PROMPT
Among the lines of data below, reproduce only those from the one with "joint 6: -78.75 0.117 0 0" through the one with "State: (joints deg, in", exactly as they stand, both ends included.
== Segment start ==
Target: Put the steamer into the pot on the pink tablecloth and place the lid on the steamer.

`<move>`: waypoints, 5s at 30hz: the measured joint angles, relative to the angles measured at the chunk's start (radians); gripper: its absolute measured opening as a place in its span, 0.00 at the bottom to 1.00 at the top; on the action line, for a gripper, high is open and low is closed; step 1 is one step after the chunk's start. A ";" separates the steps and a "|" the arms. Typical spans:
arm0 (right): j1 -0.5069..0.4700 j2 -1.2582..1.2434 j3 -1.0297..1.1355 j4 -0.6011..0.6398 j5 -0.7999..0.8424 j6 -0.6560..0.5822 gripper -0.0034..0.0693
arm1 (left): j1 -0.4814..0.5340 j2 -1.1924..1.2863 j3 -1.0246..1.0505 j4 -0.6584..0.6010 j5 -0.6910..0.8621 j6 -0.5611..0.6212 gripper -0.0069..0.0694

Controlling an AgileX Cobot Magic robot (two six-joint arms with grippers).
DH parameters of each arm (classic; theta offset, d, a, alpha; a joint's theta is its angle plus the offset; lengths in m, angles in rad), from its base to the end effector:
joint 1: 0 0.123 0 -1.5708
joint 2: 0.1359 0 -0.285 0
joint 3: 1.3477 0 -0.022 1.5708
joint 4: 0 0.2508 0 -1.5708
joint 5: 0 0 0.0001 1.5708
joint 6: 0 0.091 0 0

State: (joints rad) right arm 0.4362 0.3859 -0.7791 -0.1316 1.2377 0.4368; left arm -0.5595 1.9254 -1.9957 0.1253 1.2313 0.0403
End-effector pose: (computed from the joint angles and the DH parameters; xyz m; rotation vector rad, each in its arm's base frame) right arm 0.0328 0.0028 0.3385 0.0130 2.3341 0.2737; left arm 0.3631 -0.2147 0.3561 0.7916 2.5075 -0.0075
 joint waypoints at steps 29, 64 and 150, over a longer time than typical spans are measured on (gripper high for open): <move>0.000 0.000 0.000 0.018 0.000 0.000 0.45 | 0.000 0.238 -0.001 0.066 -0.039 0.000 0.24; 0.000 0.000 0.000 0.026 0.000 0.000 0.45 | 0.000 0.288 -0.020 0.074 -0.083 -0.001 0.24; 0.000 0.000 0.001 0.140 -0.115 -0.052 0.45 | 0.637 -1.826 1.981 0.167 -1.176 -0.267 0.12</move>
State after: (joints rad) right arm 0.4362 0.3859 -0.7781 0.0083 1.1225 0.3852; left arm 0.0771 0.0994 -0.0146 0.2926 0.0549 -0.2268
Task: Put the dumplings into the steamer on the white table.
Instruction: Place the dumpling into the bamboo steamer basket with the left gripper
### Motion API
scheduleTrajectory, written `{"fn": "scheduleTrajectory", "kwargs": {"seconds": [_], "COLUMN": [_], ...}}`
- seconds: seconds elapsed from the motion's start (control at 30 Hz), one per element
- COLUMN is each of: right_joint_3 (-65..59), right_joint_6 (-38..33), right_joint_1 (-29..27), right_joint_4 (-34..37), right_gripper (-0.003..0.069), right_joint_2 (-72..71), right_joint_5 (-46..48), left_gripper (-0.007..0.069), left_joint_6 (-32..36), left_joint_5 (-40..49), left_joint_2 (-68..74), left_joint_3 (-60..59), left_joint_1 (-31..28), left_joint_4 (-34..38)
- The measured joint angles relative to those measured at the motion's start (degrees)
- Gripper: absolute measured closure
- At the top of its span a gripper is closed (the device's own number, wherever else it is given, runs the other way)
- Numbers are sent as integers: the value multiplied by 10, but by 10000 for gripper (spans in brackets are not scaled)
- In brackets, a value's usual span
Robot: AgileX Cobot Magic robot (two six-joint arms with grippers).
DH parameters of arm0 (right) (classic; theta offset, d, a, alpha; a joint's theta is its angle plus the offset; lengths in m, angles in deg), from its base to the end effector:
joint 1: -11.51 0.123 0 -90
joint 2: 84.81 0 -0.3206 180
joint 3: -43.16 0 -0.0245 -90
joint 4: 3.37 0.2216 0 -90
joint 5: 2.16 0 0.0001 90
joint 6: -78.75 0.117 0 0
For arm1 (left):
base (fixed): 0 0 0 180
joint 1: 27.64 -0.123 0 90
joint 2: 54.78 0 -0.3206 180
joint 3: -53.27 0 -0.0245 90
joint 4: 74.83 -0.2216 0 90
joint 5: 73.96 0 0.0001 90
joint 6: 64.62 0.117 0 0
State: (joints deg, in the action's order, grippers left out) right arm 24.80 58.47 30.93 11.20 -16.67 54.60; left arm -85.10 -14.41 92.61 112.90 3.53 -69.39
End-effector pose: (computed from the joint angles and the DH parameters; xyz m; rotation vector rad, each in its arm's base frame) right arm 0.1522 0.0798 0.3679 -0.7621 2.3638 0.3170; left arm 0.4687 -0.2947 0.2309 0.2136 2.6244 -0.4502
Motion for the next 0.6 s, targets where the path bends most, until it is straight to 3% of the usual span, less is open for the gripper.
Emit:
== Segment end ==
TASK RESPONSE
joint 6: -78.75 0.117 0 0
For arm1 (left):
base (fixed): 0 0 0 180
joint 1: 27.64 -0.123 0 90
joint 2: 54.78 0 -0.3206 180
joint 3: -53.27 0 -0.0245 90
joint 4: 74.83 -0.2216 0 90
joint 5: 73.96 0 0.0001 90
joint 6: 64.62 0.117 0 0
State: (joints deg, in the action's order, grippers left out) right arm 24.80 58.47 30.93 11.20 -16.67 54.60; left arm -85.10 -14.41 92.61 112.90 3.53 -69.39

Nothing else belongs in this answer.